WORK REQUIRED ->
After locating the line with "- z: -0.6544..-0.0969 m", reproduce it and all following lines of the listing below exactly, stopping only at the final line.

DATASET RECORDS ->

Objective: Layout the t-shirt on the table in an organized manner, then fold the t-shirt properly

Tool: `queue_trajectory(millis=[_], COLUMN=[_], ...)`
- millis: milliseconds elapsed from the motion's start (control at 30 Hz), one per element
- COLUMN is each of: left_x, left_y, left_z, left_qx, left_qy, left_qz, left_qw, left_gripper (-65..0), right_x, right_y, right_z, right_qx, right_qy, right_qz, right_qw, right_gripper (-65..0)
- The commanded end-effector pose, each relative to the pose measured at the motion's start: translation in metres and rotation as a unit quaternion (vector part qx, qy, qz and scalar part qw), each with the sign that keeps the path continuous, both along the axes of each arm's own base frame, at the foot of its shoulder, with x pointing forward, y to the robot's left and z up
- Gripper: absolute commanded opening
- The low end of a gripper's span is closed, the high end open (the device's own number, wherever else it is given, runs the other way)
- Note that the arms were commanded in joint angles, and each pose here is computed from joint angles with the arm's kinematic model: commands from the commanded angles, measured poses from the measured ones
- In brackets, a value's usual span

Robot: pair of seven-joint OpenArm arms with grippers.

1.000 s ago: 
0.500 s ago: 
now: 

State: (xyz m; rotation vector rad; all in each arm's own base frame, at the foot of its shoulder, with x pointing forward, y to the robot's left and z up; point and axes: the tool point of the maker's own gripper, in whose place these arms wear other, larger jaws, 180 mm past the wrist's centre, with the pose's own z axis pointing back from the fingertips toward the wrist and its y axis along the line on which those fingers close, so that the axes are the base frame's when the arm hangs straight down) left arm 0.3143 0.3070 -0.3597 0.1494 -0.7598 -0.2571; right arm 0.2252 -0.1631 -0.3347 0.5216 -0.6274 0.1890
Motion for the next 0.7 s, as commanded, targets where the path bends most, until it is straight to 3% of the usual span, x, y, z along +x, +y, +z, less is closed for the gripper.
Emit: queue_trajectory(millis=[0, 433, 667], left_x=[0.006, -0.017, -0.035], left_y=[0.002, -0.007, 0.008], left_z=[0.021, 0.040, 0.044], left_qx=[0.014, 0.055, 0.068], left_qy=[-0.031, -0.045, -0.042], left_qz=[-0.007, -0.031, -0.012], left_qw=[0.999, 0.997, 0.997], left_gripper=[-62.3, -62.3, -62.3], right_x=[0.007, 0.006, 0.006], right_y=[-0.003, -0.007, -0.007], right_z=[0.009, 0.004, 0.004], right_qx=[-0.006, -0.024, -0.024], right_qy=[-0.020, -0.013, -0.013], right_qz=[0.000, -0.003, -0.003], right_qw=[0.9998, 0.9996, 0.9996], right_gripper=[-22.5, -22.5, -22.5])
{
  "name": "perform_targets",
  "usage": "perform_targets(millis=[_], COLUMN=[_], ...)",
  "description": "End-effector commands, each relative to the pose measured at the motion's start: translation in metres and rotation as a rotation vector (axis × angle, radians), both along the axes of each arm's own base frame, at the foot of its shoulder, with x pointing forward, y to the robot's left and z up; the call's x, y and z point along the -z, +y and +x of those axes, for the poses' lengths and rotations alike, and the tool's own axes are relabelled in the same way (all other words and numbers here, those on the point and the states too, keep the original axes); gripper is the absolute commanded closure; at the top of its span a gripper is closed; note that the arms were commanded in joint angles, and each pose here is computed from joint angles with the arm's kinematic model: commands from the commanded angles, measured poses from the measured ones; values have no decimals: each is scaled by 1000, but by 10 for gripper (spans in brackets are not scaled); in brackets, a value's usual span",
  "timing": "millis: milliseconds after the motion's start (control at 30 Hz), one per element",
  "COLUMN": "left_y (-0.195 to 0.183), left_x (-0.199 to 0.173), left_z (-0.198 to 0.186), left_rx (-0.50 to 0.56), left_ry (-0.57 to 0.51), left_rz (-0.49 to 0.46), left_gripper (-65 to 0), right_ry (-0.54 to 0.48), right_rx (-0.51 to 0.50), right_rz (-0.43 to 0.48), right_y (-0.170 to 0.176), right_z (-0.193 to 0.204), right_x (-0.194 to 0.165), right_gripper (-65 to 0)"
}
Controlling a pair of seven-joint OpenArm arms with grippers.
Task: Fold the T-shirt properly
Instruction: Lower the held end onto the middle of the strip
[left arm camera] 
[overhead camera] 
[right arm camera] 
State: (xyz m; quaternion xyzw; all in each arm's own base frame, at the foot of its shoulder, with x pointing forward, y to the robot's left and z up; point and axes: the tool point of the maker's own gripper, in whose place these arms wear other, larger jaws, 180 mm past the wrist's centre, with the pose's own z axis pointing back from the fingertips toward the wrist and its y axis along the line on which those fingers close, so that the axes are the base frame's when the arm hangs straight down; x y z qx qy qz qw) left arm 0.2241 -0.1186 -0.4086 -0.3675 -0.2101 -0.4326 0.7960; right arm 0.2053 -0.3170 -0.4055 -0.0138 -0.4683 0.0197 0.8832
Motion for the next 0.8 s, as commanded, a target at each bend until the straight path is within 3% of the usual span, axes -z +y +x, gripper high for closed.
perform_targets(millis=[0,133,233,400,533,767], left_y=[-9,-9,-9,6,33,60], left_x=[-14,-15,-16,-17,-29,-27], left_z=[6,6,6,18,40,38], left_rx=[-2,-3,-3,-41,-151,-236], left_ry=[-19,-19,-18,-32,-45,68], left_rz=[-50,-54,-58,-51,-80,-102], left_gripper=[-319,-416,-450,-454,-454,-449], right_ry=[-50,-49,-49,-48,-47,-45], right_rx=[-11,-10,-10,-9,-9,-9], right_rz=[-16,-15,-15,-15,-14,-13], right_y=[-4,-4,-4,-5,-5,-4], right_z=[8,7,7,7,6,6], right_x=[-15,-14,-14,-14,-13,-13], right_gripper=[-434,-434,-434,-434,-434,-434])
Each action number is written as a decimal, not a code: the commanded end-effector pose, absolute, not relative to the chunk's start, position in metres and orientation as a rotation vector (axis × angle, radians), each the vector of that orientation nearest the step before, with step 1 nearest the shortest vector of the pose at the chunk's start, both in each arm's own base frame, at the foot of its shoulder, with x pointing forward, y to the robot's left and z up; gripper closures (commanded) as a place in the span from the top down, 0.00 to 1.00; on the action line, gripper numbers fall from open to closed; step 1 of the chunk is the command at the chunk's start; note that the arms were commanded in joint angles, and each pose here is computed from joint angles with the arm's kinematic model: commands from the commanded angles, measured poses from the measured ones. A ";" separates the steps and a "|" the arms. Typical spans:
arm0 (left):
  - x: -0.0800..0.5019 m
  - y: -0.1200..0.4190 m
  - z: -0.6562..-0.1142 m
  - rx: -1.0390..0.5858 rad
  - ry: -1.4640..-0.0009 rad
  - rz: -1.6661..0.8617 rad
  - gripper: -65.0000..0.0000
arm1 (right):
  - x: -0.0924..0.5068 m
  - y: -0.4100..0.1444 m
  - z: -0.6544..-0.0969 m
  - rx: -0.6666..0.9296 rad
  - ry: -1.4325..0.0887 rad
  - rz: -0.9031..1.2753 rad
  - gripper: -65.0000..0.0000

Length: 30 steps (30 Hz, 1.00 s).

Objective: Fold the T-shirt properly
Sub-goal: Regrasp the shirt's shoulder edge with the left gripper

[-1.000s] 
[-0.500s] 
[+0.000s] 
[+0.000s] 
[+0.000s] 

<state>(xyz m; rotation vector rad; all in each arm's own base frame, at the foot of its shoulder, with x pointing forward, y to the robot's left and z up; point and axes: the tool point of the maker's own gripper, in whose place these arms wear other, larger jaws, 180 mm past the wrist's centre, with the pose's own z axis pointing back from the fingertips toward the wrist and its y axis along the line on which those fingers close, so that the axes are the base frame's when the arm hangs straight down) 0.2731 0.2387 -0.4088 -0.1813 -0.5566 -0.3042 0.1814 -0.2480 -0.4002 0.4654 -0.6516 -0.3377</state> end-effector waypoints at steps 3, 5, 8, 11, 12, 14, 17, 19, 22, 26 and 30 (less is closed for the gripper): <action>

RESULT OF THIS EXERCISE ->
  - z: -0.6544..-0.0969 m
  - rx: -0.6666..0.9296 rad
  - ry: -1.4325..0.0887 rad
  - rz: -0.9031..1.2753 rad
  - gripper: -65.0000..0.0000

Length: 30 steps (30 Hz, 1.00 s).

Objective: Fold the T-shirt properly
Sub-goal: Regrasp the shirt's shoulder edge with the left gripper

[-1.000s] 
[-0.500s] 
[+0.000s] 
[+0.000s] 
[+0.000s] 

<state>(xyz m; rotation vector rad; all in each arm's own base frame, at the foot of its shoulder, with x pointing forward, y to the robot's left and z up; point and axes: the tool point of the maker's own gripper, in whose place these arms wear other, larger jaws, 180 mm past the wrist's centre, with the pose's own z axis pointing back from the fingertips toward the wrist and its y axis along the line on which those fingers close, so that the axes are the base frame's when the arm hangs straight down) 0.2731 0.2387 -0.4088 -0.1813 -0.5566 -0.3042 0.1814 -0.2480 -0.4002 0.4654 -0.6516 -0.3377</state> end-effector waypoints at steps 3, 5, 8, 11, 12, 14, 17, 19, 22, 26 and 30 (less is closed for the gripper): <action>

Nothing else is needed for this exercise.